Due to various, related reasons (the ideological allegiance of the majority to capitalism and the masses' personal enjoyment of the fruits of that system, the countervailing influence of the propertied classes’ control of the press and media and the funding of political campaigns, and the fact it is almost impossible for a person of low or average means to run for office - much less gain public notice or be elected), notions of class warfare generally have not gained much popular adherence or political sway in the United States.
The Electoral College stands in our constitution as a relic of the framers’ lack of faith in the wisdom, honor, and practicality of the common people. Almost from the beginning the College has malfunctioned, if proper function is defined as a mechanism fulfilling its intended purpose. Once, the College subjected the nation to an attempted constitutional coup. It has not prevented direct election of the President by the people; and the common people have proved themselves quite capable of choosing their leader, despite the worries of the framers. It is expensive, quirky, and somewhat unreliable it its results. When it works at its best, it’s a costly way to formalize the choice of the people. When it nullifies the choice of the people, it creates a popular sense of alienation from the political process. Also, the Electors are chosen precisely because they are political hacks rather than deliberative, thinking individuals.

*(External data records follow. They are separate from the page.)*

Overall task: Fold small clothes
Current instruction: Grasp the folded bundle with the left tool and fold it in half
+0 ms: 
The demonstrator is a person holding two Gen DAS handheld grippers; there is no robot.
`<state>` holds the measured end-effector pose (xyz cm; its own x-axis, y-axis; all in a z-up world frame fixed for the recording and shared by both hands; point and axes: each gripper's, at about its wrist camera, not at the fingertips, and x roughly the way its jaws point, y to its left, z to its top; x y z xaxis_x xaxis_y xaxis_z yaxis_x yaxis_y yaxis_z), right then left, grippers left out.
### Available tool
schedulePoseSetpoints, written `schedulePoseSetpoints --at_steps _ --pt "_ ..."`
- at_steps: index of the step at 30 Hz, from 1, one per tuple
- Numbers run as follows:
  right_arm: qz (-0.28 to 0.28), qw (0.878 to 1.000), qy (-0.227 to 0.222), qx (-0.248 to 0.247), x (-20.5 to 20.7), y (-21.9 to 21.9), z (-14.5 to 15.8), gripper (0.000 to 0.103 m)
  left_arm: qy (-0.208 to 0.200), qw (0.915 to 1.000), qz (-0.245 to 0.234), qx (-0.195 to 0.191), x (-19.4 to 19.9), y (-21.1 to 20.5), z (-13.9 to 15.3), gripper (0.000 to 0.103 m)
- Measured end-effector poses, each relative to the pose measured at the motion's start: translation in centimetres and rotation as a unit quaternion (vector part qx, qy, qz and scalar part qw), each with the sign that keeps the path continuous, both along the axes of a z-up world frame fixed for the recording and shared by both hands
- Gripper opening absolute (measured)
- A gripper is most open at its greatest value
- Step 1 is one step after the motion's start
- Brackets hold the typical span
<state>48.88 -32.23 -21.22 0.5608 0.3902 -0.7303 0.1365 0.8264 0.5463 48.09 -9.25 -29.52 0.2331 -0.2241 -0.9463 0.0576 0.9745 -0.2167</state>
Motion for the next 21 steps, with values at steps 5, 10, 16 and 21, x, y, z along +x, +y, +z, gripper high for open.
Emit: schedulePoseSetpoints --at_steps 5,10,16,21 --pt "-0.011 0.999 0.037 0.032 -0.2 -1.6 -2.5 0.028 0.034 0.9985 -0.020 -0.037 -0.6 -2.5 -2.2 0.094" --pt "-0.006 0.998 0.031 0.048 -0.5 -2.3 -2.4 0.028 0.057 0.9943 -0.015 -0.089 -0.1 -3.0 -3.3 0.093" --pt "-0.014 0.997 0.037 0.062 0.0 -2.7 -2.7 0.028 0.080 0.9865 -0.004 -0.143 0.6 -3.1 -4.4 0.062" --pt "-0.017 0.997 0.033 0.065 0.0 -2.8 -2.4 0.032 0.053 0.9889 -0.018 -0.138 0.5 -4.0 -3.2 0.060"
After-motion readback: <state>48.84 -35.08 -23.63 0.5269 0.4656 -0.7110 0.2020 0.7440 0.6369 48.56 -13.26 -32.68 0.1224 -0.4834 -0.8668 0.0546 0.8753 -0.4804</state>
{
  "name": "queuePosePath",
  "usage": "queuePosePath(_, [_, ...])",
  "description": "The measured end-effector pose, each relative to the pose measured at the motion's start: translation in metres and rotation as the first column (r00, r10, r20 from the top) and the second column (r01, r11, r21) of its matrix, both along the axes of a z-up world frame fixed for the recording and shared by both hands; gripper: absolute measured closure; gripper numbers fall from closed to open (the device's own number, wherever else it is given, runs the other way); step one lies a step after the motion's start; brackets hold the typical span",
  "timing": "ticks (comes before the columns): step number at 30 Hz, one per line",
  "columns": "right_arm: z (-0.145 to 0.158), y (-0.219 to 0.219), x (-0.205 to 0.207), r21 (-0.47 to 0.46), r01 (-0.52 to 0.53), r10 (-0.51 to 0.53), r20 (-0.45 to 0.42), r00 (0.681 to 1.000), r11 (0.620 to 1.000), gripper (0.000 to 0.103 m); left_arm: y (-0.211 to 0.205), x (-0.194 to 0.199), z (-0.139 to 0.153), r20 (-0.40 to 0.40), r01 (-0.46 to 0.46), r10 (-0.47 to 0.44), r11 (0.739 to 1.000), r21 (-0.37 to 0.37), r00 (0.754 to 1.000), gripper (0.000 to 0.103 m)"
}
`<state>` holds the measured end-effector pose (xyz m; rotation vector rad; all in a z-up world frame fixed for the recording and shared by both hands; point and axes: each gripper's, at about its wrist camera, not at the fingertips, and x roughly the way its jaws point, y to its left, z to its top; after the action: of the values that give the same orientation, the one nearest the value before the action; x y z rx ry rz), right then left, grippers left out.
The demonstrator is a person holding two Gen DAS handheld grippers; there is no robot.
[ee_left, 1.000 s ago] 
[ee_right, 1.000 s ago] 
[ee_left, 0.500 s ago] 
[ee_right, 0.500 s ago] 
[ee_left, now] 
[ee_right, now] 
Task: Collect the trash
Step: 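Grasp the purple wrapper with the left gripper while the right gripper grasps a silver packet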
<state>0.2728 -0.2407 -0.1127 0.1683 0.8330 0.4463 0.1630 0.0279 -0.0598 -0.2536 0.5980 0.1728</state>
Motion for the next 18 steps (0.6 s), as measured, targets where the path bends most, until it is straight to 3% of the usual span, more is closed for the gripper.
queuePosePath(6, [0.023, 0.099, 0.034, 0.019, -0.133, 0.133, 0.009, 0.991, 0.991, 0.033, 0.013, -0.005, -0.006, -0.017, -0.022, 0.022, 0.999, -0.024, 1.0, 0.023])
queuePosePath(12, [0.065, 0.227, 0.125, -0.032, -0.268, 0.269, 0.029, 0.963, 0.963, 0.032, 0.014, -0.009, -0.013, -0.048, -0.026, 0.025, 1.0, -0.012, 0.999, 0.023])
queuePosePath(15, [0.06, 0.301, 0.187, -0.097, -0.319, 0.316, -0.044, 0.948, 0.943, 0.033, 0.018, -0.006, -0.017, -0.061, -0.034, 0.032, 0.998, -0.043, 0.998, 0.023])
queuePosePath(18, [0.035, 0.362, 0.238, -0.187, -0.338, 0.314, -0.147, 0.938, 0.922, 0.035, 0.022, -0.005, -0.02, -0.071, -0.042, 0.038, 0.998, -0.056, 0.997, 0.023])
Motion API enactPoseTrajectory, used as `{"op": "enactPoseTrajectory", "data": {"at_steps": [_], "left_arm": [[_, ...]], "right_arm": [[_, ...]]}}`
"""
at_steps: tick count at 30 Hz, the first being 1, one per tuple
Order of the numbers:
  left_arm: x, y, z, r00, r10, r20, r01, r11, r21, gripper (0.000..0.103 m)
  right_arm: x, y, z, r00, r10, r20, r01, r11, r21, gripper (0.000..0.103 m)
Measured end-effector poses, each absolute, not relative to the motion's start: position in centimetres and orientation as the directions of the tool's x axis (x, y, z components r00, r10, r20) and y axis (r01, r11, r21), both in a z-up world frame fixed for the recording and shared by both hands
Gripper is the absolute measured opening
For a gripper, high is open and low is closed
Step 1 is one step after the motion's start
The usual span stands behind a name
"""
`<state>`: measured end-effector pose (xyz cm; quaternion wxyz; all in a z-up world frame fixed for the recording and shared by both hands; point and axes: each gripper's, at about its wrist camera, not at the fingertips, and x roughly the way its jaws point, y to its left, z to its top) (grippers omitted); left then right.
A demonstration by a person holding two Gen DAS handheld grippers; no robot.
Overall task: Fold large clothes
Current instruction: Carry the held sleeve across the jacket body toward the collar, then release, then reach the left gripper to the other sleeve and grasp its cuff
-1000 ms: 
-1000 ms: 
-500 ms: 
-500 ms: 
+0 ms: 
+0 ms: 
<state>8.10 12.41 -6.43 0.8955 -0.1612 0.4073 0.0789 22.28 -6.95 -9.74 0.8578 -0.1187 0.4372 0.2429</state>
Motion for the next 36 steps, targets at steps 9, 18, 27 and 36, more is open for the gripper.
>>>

Most states now have a “winner-take-all” electoral system in which the votes of the minority of the people of the state are entirely negated. While the current systems for choosing the Electors are designed to try mirror the popular vote of the nation, they still would be more appropriate in 'Alice in Wonderland' than in a democratic republic. The United States long ago evolved fully into a democratic republic, with de facto election of the President by "the people" but the framers’ nightmare never became reality. Yet, the Electoral College on rare occasions does defeat the choice of the people, and it has nearly rejected the choice of the people on numerous occasions. The College also has a history of rogue delegates, known as “faithless electors”, who vote for someone other than the candidate whom they were chosen to vote for. Furthermore (although it is unlikely that state-level politicians would ever try to do this, because it would cost them their seats) it would be constitutionally permissible for one or more state legislatures “in such manner as they may direct” decree that the people of their states should have no say whatsoever in the choice of the President.
Only the future will reveal what crisis it may take to finally extract this enormous monkey wrench called the Electoral College from the workings of the otherwise well-made, smoothly functioning constitutional machinery. Ominously, future Electors could be secretly influenced in ways never envisioned by the framers: Mundane threats to democracy could include bribery, blackmail, threats, and extortion. The College is also a huge threat to national security. Terrorists could frighten electors, with a few well-placed threats or explosions, into electing their preferred candidate instead of the one chosen by the people. Terrorists could even bully the electors into choosing someone whose name never appeared on any ballot and who received no popular votes. Will terrorists someday actually elect a Commander-in-chief, either because of his or her perceived weakness or because of secret allegiance to terror?
It is high time that we abolish the pointless, undemocratic, and possibly deadly Electoral College. It needs to be replaced with direct elections by the entire people.